■ WHAT TO DO:
Take the listing below and write it out again exactly, skipping any picture that it holds.

+++++

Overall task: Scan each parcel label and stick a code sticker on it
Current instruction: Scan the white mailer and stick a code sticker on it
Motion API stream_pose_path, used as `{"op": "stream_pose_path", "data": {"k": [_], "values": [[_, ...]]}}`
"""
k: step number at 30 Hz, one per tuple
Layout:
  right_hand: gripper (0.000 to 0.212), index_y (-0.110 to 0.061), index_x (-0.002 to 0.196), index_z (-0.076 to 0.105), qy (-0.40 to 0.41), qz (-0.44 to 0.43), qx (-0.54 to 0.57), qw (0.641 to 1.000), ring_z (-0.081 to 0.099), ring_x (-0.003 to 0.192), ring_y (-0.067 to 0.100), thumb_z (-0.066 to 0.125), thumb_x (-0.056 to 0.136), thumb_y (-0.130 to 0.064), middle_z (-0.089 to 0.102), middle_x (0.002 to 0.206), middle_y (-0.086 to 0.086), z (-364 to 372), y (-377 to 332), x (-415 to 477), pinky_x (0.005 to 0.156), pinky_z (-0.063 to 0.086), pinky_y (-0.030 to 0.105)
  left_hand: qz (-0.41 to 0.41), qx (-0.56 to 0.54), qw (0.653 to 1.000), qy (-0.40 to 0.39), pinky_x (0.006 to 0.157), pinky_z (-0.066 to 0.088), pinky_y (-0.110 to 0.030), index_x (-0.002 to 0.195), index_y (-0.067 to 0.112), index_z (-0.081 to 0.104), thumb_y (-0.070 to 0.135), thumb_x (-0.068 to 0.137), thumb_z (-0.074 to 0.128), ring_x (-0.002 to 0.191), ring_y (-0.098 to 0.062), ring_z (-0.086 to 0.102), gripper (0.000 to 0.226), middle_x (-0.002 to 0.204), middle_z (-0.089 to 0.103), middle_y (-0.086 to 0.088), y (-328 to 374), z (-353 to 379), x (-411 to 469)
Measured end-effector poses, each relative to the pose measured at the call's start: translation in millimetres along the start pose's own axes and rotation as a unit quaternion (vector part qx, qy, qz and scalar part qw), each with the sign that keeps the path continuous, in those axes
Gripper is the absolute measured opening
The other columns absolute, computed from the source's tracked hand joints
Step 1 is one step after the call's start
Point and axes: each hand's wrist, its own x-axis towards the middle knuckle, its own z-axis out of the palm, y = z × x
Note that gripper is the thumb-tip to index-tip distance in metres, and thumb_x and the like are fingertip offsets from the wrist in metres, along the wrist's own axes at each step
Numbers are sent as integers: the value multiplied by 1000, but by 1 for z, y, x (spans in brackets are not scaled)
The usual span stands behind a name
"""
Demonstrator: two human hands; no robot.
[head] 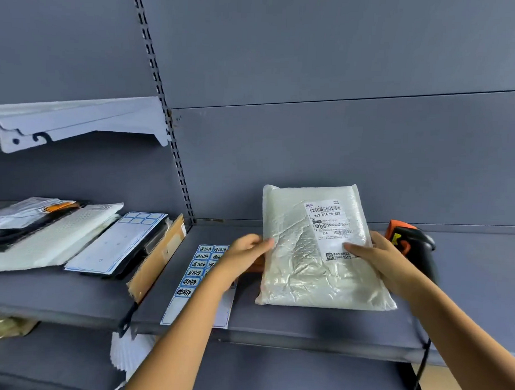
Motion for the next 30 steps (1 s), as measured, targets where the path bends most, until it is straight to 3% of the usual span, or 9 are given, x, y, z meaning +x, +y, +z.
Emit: {"op": "stream_pose_path", "data": {"k": [4,8,11,13,15,19,22,26,30], "values": [[17,-2,102,65,-2,32,-18,999,71,74,26,63,85,-1,73,92,15,7,8,6,58,57,31,13,180,977,113,80,50,-27,94,20,65,15,86,68,84,-11,64,9,97,69,0,-21,-74,-21],[14,-2,98,69,-7,75,-70,995,70,71,26,64,86,-6,74,85,11,11,20,13,67,56,35,-58,325,933,142,90,52,-32,82,53,65,56,56,65,95,0,64,26,95,69,22,-58,-125,-43],[14,-4,93,71,6,95,-154,984,69,65,21,71,82,-13,74,77,7,13,21,18,65,53,33,-74,354,926,108,97,47,-35,96,55,62,52,61,70,103,-8,62,36,112,65,20,-63,-124,-57],[45,-3,106,66,41,123,-272,953,64,90,29,80,71,-28,69,101,17,16,15,24,79,51,39,-74,347,931,83,97,46,-31,118,31,62,26,78,73,108,-15,60,42,119,62,12,-60,-115,-64],[82,-5,130,47,106,158,-443,876,41,120,36,81,66,-43,42,132,22,21,8,24,98,37,41,-83,344,933,70,91,47,-28,126,20,58,15,82,70,107,-17,59,45,118,58,10,-62,-112,-66],[63,-9,136,44,140,-93,-491,855,30,130,38,71,82,-28,35,143,15,58,-12,12,103,28,42,-72,346,933,72,96,47,-31,127,24,57,17,81,71,107,-12,58,48,121,60,9,-65,-114,-64],[35,-4,122,59,0,-291,-479,828,49,120,35,56,88,-13,57,127,14,116,-13,9,98,34,35,-60,328,941,58,97,47,-31,126,26,57,18,80,72,106,-8,59,49,120,62,10,-67,-112,-63],[40,-13,134,50,-235,-273,-549,754,48,126,27,41,96,-13,48,142,5,199,4,13,103,39,37,-44,316,945,78,99,47,-34,120,32,62,32,73,73,103,-6,61,48,114,65,15,-73,-107,-63],[44,-11,143,35,-294,-260,-646,655,36,135,26,32,100,-23,34,151,6,233,27,19,110,30,35,-19,312,946,88,96,49,-35,114,36,64,32,74,74,99,-1,63,41,108,66,23,-81,-108,-64]]}}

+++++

■ TASK SOLUTION:
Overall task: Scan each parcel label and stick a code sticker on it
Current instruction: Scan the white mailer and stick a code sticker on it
Motion API stream_pose_path, used as `{"op": "stream_pose_path", "data": {"k": [_], "values": [[_, ...]]}}`
"""
k: step number at 30 Hz, one per tuple
Layout:
  right_hand: gripper (0.000 to 0.212), index_y (-0.110 to 0.061), index_x (-0.002 to 0.196), index_z (-0.076 to 0.105), qy (-0.40 to 0.41), qz (-0.44 to 0.43), qx (-0.54 to 0.57), qw (0.641 to 1.000), ring_z (-0.081 to 0.099), ring_x (-0.003 to 0.192), ring_y (-0.067 to 0.100), thumb_z (-0.066 to 0.125), thumb_x (-0.056 to 0.136), thumb_y (-0.130 to 0.064), middle_z (-0.089 to 0.102), middle_x (0.002 to 0.206), middle_y (-0.086 to 0.086), z (-364 to 372), y (-377 to 332), x (-415 to 477), pinky_x (0.005 to 0.156), pinky_z (-0.063 to 0.086), pinky_y (-0.030 to 0.105)
  left_hand: qz (-0.41 to 0.41), qx (-0.56 to 0.54), qw (0.653 to 1.000), qy (-0.40 to 0.39), pinky_x (0.006 to 0.157), pinky_z (-0.066 to 0.088), pinky_y (-0.110 to 0.030), index_x (-0.002 to 0.195), index_y (-0.067 to 0.112), index_z (-0.081 to 0.104), thumb_y (-0.070 to 0.135), thumb_x (-0.068 to 0.137), thumb_z (-0.074 to 0.128), ring_x (-0.002 to 0.191), ring_y (-0.098 to 0.062), ring_z (-0.086 to 0.102), gripper (0.000 to 0.226), middle_x (-0.002 to 0.204), middle_z (-0.089 to 0.103), middle_y (-0.086 to 0.088), y (-328 to 374), z (-353 to 379), x (-411 to 469)
Measured end-effector poses, each relative to the pose measured at the call's start: translation in millimetres along the start pose's own axes and rotation as a unit quaternion (vector part qx, qy, qz and scalar part qw), each with the sign that keeps the path continuous, in those axes
Gripper is the absolute measured opening
The other columns absolute, computed from the source's tracked hand joints
Step 1 is one step after the call's start
Point and axes: each hand's wrist, its own x-axis towards the middle knuckle, its own z-axis out of the palm, y = z × x
Note that gripper is the thumb-tip to index-tip distance in metres, and thumb_x and the like are fingertip offsets from the wrist in metres, along the wrist's own axes at each step
Numbers are sent as integers: the value multiplied by 1000, but by 1 for z, y, x (spans in brackets are not scaled)
The usual span stands behind a name
"""
Demonstrator: two human hands; no robot.
[head] 
Motion for the next 30 steps (1 s), as measured, targets where the path bends most, until it is straight to 3% of the usual span, or 9 are given, x, y, z meaning +x, +y, +z.
Emit: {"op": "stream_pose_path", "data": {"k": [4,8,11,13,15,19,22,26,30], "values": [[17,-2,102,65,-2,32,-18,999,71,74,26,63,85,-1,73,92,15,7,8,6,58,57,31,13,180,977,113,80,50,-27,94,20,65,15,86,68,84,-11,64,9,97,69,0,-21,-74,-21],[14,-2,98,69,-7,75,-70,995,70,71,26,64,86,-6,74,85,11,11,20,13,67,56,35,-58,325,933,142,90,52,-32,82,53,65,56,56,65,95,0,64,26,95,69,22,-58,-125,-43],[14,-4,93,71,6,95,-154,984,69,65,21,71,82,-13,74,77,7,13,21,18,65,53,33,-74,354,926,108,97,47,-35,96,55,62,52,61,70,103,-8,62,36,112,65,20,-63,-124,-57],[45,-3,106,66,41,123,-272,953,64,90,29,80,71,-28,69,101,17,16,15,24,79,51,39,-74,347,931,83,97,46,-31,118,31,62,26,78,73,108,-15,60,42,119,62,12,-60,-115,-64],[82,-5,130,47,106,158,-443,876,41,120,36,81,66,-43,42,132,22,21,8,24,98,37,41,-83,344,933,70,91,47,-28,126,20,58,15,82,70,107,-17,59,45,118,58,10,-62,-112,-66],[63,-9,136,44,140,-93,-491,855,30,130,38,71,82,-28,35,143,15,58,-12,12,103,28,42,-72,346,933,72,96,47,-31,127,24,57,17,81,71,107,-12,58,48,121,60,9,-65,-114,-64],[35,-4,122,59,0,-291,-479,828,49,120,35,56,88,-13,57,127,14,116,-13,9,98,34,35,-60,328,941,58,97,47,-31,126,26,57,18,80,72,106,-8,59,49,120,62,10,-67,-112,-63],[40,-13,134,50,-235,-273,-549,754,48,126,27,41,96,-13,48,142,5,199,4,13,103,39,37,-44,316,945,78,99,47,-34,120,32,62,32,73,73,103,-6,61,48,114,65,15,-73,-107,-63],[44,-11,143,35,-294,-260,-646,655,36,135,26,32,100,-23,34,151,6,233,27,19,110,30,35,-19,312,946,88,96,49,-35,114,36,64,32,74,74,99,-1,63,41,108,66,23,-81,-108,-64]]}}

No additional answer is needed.